### Task
Check every line of the data and copy the ones where "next" appears.

(Collected data entries)
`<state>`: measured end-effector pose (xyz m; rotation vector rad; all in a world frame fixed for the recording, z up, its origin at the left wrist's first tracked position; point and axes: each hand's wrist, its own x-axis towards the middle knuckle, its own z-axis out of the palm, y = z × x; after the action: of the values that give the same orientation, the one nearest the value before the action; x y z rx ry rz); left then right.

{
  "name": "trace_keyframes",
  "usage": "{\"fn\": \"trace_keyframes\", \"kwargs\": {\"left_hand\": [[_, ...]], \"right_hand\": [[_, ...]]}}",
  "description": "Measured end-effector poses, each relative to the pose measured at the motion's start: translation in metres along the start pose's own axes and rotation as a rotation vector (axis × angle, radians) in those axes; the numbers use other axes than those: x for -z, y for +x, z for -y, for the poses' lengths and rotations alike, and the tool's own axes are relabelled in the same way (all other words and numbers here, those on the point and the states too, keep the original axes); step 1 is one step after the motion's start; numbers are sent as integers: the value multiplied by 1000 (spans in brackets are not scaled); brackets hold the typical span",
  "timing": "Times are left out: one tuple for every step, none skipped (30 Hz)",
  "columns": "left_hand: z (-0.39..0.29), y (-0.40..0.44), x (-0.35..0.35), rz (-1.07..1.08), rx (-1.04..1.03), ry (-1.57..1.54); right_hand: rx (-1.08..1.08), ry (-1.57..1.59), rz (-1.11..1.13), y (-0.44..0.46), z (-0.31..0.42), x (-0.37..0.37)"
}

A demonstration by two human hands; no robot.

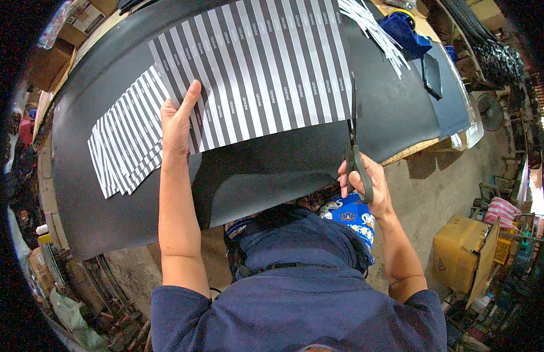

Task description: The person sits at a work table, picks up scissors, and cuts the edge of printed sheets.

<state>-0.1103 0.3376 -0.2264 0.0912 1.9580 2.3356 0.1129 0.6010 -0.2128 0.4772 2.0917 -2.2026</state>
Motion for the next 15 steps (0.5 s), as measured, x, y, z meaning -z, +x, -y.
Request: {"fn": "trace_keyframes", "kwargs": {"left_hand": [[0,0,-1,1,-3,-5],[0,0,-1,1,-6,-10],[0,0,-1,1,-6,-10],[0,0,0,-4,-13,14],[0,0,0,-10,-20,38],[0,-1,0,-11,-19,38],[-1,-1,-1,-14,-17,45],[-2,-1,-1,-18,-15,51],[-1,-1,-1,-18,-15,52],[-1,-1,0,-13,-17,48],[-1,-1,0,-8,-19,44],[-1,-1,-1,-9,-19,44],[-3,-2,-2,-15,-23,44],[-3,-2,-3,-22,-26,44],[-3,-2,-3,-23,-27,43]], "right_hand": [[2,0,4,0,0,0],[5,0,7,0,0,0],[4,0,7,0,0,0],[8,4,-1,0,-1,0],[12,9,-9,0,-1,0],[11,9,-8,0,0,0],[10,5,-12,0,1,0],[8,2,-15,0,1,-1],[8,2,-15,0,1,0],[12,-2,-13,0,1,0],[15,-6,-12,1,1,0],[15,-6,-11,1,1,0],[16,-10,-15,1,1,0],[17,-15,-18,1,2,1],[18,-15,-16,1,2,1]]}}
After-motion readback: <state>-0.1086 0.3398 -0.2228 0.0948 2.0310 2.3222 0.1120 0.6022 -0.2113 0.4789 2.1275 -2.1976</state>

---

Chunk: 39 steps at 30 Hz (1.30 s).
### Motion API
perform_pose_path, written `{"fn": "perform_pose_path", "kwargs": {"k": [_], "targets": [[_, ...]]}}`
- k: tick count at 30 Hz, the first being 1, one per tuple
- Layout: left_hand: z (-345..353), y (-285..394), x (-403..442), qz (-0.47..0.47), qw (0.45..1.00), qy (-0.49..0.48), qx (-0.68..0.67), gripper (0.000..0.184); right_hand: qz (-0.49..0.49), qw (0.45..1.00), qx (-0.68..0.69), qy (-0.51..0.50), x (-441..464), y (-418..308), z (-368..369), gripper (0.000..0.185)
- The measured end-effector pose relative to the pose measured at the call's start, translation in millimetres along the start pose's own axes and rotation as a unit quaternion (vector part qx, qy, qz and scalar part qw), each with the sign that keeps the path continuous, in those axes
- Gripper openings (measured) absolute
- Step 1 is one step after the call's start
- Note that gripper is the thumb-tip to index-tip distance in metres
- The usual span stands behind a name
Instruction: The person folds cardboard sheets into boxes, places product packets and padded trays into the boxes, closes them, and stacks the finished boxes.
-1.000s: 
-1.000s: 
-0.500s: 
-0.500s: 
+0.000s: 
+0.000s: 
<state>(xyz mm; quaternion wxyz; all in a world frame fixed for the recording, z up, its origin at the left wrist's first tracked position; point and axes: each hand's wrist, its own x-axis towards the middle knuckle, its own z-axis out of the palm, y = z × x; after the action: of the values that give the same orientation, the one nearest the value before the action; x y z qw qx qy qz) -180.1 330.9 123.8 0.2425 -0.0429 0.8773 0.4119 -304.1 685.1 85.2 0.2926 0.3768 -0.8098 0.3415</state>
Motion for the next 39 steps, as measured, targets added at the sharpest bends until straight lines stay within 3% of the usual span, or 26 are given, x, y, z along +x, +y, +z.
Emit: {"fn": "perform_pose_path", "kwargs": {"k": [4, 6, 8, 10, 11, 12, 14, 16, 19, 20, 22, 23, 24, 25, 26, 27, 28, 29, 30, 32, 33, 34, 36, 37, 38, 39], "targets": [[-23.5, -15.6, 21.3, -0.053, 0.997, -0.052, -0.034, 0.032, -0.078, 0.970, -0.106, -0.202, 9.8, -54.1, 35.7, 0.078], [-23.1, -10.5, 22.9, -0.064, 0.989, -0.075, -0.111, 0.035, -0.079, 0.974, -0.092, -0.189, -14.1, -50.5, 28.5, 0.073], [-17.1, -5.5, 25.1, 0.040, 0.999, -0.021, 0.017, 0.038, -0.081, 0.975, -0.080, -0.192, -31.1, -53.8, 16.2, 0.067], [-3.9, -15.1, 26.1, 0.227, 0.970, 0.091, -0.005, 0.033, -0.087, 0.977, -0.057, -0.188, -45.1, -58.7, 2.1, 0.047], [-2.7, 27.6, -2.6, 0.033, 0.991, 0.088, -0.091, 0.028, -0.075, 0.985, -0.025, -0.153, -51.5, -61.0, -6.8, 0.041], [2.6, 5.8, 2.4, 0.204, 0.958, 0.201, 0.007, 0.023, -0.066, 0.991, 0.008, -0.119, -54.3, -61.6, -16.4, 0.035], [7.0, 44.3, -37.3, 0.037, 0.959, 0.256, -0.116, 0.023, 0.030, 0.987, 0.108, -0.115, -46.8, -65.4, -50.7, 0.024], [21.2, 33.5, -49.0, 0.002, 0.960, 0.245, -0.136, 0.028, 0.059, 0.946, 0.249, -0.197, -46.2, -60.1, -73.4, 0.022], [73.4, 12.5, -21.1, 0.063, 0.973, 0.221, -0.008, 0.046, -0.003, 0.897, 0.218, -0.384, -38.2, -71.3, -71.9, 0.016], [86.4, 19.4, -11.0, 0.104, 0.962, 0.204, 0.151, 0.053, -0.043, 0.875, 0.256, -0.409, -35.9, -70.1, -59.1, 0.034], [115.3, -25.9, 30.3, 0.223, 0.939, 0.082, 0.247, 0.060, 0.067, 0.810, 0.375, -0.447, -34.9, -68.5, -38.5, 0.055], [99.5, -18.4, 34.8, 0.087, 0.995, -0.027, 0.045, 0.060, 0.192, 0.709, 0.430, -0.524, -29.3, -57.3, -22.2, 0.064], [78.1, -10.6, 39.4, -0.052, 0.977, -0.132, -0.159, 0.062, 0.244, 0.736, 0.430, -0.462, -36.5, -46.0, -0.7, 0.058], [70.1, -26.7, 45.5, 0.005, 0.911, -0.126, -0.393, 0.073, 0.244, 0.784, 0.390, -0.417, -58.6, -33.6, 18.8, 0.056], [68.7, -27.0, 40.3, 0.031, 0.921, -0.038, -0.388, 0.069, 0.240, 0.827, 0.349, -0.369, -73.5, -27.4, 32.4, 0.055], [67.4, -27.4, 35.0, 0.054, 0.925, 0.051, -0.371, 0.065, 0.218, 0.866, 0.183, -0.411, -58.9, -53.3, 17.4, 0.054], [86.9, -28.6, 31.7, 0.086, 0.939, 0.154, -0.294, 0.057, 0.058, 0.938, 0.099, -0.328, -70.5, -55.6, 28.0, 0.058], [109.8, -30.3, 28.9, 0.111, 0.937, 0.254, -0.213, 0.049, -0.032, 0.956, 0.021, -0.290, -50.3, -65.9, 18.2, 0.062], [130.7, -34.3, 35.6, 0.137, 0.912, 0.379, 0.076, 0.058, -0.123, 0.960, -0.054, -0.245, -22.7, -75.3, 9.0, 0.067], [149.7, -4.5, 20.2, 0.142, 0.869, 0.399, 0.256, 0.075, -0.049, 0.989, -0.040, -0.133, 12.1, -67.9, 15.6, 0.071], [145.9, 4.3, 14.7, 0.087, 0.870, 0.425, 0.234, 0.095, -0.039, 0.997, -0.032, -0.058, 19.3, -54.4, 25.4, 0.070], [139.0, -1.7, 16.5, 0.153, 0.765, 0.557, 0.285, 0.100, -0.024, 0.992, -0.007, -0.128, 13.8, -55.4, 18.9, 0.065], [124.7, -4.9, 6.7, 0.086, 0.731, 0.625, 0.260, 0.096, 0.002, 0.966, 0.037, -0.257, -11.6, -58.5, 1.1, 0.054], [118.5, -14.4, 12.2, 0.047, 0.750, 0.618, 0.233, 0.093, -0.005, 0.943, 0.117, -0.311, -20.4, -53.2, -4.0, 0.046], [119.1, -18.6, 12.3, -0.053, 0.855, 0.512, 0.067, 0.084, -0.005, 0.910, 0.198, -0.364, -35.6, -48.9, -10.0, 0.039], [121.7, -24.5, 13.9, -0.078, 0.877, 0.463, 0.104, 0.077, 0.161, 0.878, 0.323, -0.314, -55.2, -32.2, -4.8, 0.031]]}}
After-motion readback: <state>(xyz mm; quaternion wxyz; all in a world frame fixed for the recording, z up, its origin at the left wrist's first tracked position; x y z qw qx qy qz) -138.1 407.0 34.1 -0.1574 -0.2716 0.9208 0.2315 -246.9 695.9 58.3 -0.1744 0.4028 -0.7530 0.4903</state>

### Exercise result
Motion for the next 15 steps (0.5 s), as measured, x, y, z meaning -z, +x, -y.
Motion for the next 39 steps, as measured, targets added at the sharpest bends until straight lines stay within 3% of the usual span, or 26 are given, x, y, z along +x, +y, +z.

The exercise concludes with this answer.